++++ RECORDS TO PROCESS ++++

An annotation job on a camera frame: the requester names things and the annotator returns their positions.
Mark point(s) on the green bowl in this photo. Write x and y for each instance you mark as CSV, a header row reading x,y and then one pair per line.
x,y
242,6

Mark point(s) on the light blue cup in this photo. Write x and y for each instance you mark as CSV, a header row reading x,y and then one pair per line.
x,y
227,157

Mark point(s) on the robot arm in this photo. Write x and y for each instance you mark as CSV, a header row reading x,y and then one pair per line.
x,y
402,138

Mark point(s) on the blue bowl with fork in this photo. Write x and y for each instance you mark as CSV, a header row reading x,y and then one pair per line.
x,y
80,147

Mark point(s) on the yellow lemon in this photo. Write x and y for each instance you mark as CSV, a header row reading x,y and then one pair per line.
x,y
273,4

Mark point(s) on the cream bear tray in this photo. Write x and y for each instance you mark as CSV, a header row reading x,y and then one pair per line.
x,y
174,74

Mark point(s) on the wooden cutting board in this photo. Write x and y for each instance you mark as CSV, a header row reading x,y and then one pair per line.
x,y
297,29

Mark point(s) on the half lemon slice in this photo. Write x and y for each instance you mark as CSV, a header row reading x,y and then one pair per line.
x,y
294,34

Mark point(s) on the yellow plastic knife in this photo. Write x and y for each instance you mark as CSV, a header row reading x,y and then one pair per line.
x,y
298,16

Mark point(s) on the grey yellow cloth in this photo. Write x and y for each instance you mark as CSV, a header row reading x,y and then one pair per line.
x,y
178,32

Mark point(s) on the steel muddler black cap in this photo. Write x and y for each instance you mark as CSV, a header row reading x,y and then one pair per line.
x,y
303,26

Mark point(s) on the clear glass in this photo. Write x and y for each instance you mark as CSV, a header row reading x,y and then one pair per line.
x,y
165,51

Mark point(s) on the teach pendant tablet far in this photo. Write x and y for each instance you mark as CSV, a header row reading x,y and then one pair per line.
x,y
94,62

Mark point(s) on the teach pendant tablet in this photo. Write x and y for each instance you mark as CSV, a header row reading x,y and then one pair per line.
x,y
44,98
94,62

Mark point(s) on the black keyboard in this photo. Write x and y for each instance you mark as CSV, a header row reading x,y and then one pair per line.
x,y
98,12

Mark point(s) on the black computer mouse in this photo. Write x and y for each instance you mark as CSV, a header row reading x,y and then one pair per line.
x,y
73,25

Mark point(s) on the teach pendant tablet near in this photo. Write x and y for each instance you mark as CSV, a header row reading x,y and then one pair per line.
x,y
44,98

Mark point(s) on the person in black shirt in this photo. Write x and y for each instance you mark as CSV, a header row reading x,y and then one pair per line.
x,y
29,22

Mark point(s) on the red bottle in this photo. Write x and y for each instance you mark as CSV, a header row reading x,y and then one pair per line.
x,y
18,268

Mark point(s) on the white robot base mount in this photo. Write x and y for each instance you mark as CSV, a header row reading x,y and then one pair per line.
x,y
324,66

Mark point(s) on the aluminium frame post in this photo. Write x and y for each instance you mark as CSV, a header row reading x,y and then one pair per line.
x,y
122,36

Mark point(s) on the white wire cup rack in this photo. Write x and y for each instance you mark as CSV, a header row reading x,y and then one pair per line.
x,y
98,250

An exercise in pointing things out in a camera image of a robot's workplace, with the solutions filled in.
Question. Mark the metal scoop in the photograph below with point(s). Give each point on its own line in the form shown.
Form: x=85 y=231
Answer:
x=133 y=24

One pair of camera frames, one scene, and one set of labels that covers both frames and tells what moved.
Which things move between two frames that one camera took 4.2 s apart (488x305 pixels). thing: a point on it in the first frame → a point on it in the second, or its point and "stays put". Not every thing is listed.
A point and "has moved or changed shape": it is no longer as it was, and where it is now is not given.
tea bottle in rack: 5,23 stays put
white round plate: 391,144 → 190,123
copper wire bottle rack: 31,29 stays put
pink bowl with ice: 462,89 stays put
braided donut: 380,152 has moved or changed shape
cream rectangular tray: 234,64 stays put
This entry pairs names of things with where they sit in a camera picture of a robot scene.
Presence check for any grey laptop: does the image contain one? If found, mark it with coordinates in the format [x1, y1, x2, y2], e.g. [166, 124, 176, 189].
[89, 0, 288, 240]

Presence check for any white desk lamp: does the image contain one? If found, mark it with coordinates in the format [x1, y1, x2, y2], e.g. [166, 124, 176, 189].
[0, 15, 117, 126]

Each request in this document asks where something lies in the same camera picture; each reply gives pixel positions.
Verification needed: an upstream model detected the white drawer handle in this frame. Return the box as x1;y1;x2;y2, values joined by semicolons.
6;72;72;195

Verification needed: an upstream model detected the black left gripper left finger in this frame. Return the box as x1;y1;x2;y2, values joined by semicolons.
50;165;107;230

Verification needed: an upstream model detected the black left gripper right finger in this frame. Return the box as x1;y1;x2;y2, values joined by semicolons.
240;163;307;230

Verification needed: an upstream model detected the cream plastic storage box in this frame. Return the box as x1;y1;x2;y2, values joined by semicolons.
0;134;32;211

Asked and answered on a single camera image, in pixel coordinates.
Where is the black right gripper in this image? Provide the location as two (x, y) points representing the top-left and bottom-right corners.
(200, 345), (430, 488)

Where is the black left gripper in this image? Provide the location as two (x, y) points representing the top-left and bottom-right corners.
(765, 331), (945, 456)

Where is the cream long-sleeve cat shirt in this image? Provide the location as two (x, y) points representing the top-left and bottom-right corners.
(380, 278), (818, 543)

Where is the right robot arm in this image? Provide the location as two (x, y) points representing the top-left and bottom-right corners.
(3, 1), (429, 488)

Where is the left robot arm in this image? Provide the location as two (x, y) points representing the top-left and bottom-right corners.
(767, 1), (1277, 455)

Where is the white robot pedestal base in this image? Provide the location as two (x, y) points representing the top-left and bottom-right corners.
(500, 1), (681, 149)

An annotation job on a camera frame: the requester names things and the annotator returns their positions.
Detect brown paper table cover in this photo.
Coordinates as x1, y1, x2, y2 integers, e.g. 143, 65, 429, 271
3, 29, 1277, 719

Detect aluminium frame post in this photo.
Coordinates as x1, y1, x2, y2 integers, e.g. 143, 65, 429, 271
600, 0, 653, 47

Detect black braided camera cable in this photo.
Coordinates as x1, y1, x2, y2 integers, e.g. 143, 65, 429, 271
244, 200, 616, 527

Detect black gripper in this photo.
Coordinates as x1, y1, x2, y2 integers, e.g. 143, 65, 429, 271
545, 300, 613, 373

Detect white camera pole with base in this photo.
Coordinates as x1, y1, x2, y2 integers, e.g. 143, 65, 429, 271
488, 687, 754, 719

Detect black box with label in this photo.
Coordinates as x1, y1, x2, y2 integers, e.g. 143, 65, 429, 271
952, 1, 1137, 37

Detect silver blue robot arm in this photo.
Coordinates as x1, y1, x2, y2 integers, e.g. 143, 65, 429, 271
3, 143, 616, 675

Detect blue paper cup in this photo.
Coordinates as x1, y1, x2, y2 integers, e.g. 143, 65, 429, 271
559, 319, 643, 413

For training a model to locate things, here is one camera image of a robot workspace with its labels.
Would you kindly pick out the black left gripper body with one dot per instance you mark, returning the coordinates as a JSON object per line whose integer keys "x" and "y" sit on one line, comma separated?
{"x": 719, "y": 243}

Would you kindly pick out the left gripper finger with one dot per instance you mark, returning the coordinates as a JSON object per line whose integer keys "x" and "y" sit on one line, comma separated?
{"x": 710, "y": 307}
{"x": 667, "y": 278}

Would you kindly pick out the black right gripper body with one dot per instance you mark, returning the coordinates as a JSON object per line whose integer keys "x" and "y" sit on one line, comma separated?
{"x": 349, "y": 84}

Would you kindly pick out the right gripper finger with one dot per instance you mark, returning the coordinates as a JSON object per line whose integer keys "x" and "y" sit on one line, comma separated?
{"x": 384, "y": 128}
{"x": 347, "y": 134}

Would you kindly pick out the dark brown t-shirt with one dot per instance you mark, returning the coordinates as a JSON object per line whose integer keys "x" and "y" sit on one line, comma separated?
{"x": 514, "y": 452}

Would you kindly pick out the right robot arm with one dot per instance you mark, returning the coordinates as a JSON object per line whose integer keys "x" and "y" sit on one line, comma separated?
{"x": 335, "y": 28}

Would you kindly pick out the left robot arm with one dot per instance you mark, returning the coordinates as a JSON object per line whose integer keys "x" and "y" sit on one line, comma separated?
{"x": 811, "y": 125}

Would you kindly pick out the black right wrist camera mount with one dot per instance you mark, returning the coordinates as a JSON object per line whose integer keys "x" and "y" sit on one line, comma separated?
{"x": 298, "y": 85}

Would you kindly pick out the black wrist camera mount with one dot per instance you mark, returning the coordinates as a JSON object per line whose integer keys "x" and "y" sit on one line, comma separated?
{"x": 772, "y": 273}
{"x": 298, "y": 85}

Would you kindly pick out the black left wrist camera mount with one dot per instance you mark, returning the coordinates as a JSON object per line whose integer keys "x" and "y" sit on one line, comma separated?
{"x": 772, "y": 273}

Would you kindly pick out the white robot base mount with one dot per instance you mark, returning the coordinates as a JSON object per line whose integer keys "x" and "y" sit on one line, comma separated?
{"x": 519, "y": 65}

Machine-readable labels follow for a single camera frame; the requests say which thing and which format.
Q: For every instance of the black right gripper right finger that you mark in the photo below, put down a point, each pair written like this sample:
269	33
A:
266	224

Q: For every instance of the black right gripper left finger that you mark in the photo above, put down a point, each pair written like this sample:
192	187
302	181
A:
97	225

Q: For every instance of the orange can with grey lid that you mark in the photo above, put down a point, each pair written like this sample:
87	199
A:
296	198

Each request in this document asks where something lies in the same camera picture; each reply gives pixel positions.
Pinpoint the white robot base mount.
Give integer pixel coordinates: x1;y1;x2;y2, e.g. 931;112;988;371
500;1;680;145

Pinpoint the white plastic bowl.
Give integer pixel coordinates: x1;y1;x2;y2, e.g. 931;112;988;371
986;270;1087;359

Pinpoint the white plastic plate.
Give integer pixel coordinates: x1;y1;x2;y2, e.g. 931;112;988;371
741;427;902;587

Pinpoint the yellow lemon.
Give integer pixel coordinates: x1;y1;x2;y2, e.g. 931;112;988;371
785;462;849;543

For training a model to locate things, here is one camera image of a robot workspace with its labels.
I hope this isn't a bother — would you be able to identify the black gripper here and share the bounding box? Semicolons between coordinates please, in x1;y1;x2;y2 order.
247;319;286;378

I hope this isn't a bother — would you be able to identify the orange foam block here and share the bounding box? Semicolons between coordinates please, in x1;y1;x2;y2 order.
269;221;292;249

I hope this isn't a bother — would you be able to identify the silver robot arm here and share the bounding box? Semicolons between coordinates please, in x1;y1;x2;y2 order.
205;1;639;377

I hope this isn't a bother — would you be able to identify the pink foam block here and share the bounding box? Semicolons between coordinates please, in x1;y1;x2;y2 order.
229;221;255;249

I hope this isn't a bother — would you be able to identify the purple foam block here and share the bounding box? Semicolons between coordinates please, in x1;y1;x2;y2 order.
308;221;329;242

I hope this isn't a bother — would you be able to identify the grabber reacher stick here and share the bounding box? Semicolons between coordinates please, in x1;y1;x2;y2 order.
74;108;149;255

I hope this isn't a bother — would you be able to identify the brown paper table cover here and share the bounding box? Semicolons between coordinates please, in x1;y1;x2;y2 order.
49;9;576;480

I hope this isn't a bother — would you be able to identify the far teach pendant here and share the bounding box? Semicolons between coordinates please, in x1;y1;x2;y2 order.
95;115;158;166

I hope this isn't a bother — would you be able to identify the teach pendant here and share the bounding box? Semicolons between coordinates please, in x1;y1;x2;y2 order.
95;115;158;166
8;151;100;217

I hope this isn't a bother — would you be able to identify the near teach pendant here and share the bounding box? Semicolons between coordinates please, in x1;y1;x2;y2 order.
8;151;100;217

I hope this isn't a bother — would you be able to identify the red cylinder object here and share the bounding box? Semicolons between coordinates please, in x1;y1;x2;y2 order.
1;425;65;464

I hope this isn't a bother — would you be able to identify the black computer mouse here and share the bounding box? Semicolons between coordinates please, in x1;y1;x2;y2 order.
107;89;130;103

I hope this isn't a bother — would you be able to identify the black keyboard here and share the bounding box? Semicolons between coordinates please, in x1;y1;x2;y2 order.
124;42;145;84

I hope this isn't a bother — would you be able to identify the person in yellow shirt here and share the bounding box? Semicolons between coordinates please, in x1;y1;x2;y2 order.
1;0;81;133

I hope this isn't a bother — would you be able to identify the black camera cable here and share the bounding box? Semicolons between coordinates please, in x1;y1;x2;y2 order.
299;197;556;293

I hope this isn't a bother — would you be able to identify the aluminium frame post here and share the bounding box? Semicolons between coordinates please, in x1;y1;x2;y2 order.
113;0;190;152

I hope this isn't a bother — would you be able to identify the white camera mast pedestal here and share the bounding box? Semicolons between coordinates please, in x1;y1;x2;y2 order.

++++

Counting only lines that contain the string "shape", how many are there in the data above? Give the number alone.

2